● Task goal
Restate each line of the listing exactly, without carrying over any pictures.

● Data supplied

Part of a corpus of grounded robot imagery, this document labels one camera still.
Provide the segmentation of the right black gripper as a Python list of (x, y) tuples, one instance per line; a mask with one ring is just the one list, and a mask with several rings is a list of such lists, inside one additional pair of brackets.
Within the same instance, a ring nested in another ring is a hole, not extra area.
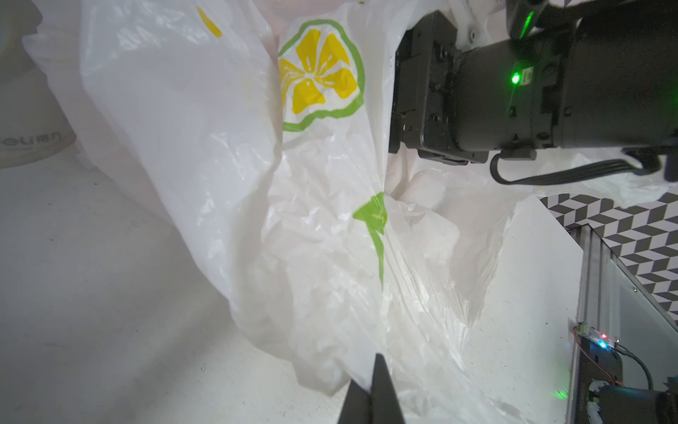
[(444, 164), (483, 164), (501, 151), (531, 160), (553, 148), (561, 29), (462, 51), (458, 29), (431, 12), (395, 53), (388, 151)]

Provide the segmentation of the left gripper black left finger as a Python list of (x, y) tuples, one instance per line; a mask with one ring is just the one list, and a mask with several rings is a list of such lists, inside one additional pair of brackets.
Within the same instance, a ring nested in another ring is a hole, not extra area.
[(371, 394), (362, 389), (355, 381), (351, 381), (337, 423), (371, 424), (372, 422)]

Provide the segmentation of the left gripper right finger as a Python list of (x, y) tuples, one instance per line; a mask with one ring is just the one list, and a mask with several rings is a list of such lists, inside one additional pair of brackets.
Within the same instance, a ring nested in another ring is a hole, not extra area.
[(372, 424), (405, 424), (385, 357), (375, 356), (371, 389)]

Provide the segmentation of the white plastic bag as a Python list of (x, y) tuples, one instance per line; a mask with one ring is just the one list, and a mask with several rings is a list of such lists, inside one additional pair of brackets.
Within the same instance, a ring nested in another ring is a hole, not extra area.
[(540, 189), (388, 157), (396, 49), (464, 1), (40, 1), (24, 39), (88, 159), (173, 223), (256, 347), (328, 395), (392, 370), (407, 420), (526, 423), (463, 349)]

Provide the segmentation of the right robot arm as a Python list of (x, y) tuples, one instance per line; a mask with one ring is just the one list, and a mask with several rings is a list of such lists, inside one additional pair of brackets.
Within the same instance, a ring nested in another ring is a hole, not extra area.
[(621, 173), (677, 180), (677, 4), (510, 1), (508, 39), (463, 51), (441, 12), (395, 53), (388, 150), (450, 165), (532, 161), (541, 149), (619, 159), (523, 178), (560, 186)]

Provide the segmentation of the grey tape roll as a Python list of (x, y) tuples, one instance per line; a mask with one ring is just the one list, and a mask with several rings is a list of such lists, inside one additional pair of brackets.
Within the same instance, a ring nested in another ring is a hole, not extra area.
[(44, 72), (28, 55), (23, 38), (42, 15), (31, 1), (1, 3), (1, 167), (31, 164), (76, 140)]

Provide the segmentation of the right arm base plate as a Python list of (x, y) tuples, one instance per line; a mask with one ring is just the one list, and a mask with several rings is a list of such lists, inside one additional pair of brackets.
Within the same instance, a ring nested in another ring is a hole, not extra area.
[[(629, 348), (587, 323), (572, 329), (576, 344), (572, 423), (676, 423), (677, 377), (669, 376), (664, 390), (654, 388), (649, 367)], [(622, 358), (641, 367), (645, 389), (623, 382)]]

● Finished task
Part of a corpus of grounded robot imagery, this document labels one camera still.
Provide the segmentation of the right black gripper as a Python list of (x, y) tuples, one instance per line; a mask with one ring is just the one list, and a mask with several rings is a list of such lists, inside one additional pair of brackets.
Within the same instance, a ring nested in another ring is a hole, not extra area.
[(444, 164), (483, 164), (501, 151), (531, 160), (553, 148), (561, 29), (462, 51), (458, 29), (431, 12), (395, 53), (388, 151)]

Provide the segmentation of the left gripper black left finger as a Python list of (x, y) tuples, one instance per line; a mask with one ring is just the one list, and a mask with several rings is a list of such lists, inside one additional pair of brackets.
Within the same instance, a ring nested in another ring is a hole, not extra area.
[(371, 394), (362, 389), (355, 381), (351, 381), (337, 423), (371, 424), (372, 422)]

Provide the segmentation of the left gripper right finger as a Python list of (x, y) tuples, one instance per line; a mask with one ring is just the one list, and a mask with several rings is a list of such lists, inside one additional pair of brackets.
Within the same instance, a ring nested in another ring is a hole, not extra area.
[(372, 424), (405, 424), (385, 357), (375, 356), (371, 389)]

Provide the segmentation of the white plastic bag as a Python list of (x, y) tuples, one instance per line; a mask with one ring is just the one list, and a mask with several rings is a list of such lists, inside one additional pair of brackets.
Within the same instance, a ring nested in another ring is a hole, not extra area.
[(540, 189), (388, 157), (396, 49), (464, 1), (40, 1), (24, 39), (88, 159), (173, 223), (256, 347), (328, 395), (392, 370), (407, 420), (526, 423), (463, 349)]

Provide the segmentation of the right robot arm as a Python list of (x, y) tuples, one instance per line; a mask with one ring is just the one list, and a mask with several rings is a list of such lists, inside one additional pair of brackets.
Within the same instance, a ring nested in another ring is a hole, not extra area.
[(621, 173), (677, 180), (677, 4), (510, 1), (508, 39), (463, 51), (441, 12), (395, 53), (388, 150), (450, 165), (532, 161), (541, 149), (619, 159), (523, 178), (560, 186)]

Provide the segmentation of the grey tape roll as a Python list of (x, y) tuples, one instance per line; a mask with one ring is just the one list, and a mask with several rings is a list of such lists, inside one additional pair of brackets.
Within the same instance, a ring nested in another ring is a hole, not extra area.
[(44, 72), (28, 55), (23, 38), (42, 15), (31, 1), (1, 3), (1, 167), (31, 164), (76, 140)]

Provide the segmentation of the right arm base plate as a Python list of (x, y) tuples, one instance per line; a mask with one ring is just the one list, and a mask with several rings is a list of such lists, inside one additional pair of brackets.
Within the same instance, a ring nested in another ring is a hole, not extra area.
[[(629, 348), (587, 323), (572, 329), (576, 344), (572, 423), (676, 423), (677, 377), (669, 376), (664, 390), (654, 388), (649, 367)], [(622, 358), (641, 367), (645, 389), (623, 382)]]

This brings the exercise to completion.